# cat with distemper after vaccine



## nubians2 (Feb 20, 2011)

Last night we noticed our cat/kitten, she is 10 months didn't feel well. She acted like she was in pain and howled and hissed when I pet her. I talked with the vet last night and he said bring her in today. I came home at lunch and she was very hot, sneezing bubbles and tired. I ran her to the Vets, she had a high fever, still pain in backside. They ran a white blood cell count and it was very low. They started her on an iv and antibiotics. The vet said she is very sick and will need to spend the next couple of days there. 

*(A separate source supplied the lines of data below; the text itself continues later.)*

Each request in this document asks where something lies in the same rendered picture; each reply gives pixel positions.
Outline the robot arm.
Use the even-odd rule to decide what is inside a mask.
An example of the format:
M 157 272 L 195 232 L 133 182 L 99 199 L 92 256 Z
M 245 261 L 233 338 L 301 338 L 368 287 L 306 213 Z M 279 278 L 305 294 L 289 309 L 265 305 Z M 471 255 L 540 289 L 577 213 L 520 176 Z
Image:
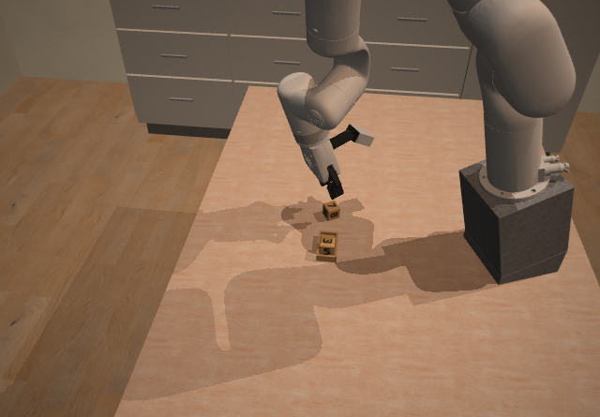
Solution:
M 547 188 L 552 173 L 569 171 L 567 162 L 552 164 L 559 156 L 542 156 L 543 117 L 561 110 L 576 86 L 560 28 L 540 0 L 447 1 L 477 49 L 487 159 L 479 184 L 497 200 L 532 199 Z M 334 65 L 318 86 L 305 72 L 286 76 L 277 95 L 295 140 L 311 145 L 337 127 L 363 95 L 370 54 L 359 36 L 361 0 L 305 4 L 307 44 L 334 58 Z

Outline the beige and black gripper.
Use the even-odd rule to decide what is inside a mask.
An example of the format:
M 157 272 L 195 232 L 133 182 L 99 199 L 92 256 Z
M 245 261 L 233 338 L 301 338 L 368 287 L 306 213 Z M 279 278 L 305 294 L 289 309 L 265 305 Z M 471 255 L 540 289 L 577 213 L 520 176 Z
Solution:
M 330 198 L 333 200 L 344 193 L 338 178 L 340 167 L 328 135 L 320 142 L 300 145 L 305 162 L 315 176 L 319 179 L 321 186 L 327 186 Z M 305 147 L 303 147 L 305 146 Z

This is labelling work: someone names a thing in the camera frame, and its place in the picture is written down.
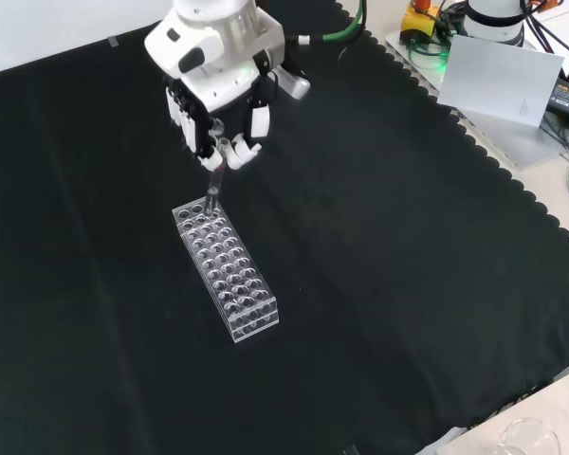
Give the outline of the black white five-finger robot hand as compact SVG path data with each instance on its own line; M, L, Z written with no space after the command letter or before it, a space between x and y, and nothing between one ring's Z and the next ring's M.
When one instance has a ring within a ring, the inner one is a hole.
M210 172L238 170L261 152L265 80L295 100L310 88L282 25L254 1L175 1L144 45L166 76L172 122Z

I have the receipts from the pound where I got her that she got the vaccines. Trying to figure how she couldget it. She is an inside cat to.


----------



## ksalvagno (Oct 6, 2009)

I can't remember if that is a live vaccine. I wonder if that had something to do with it. Or maybe it is just one of those extremely rare reactions to it. I hope your cat gets better for you.


----------



## milkmaid (Sep 15, 2010)

Poor kitty!  I hope she gets well soon.


----------



## toth boer goats (Jul 20, 2008)

Having the vet look at her is wise. Keep us updated.


----------



## nubians2 (Feb 20, 2011)

She is still at the Vets. There is no change yet. They are doing more doses of antibiotics for her. They said it is up to her immune system to kick in.


----------



## ksalvagno (Oct 6, 2009)

Well, I sure hope she pulls through.


----------



## pitchik (Dec 2, 2011)

I have 7 dogs that I do NOT vaccinate other then rabies due to the fact that when we vaccinated our oldest she actually caught Parvo from the vaccination. She also held her vaccinations in her system as "active" and when she whelped 2 of her pups were born with Distemper. One died. I still have Daizy, she survived however she is crippled. She walks like a drunken sailor, her joints are very enlarged due to how hard she is on them. She has constant muscle spasms, cannot climb stairs...Her eyes are shakey and sometimes get "stuck" in the looking upward position.

All this was tested and confirmed by a professor at VT in 2006. My dogs do not go anywhere anymore so the need to vaccinate is not high. Once in awhile I take one to show in his old age, but other then that they are always at home.

Vaccinations are touchy. I would have NEVER known all this can happen if ti didnt happen to us. But it very well can happen and does and from my expperience, happens much mor eoften then we realize!


----------



## toth boer goats (Jul 20, 2008)

Prayers sent.


----------



## nubians2 (Feb 20, 2011)

She is finally home!!!! Her fever broke yesterday morning but I opted to leave her an extra day to be sure that she was good and strong. We are very happy she pulled thru. Thanks for all the prayers!


----------



## ksalvagno (Oct 6, 2009)

Glad she is ok now!


----------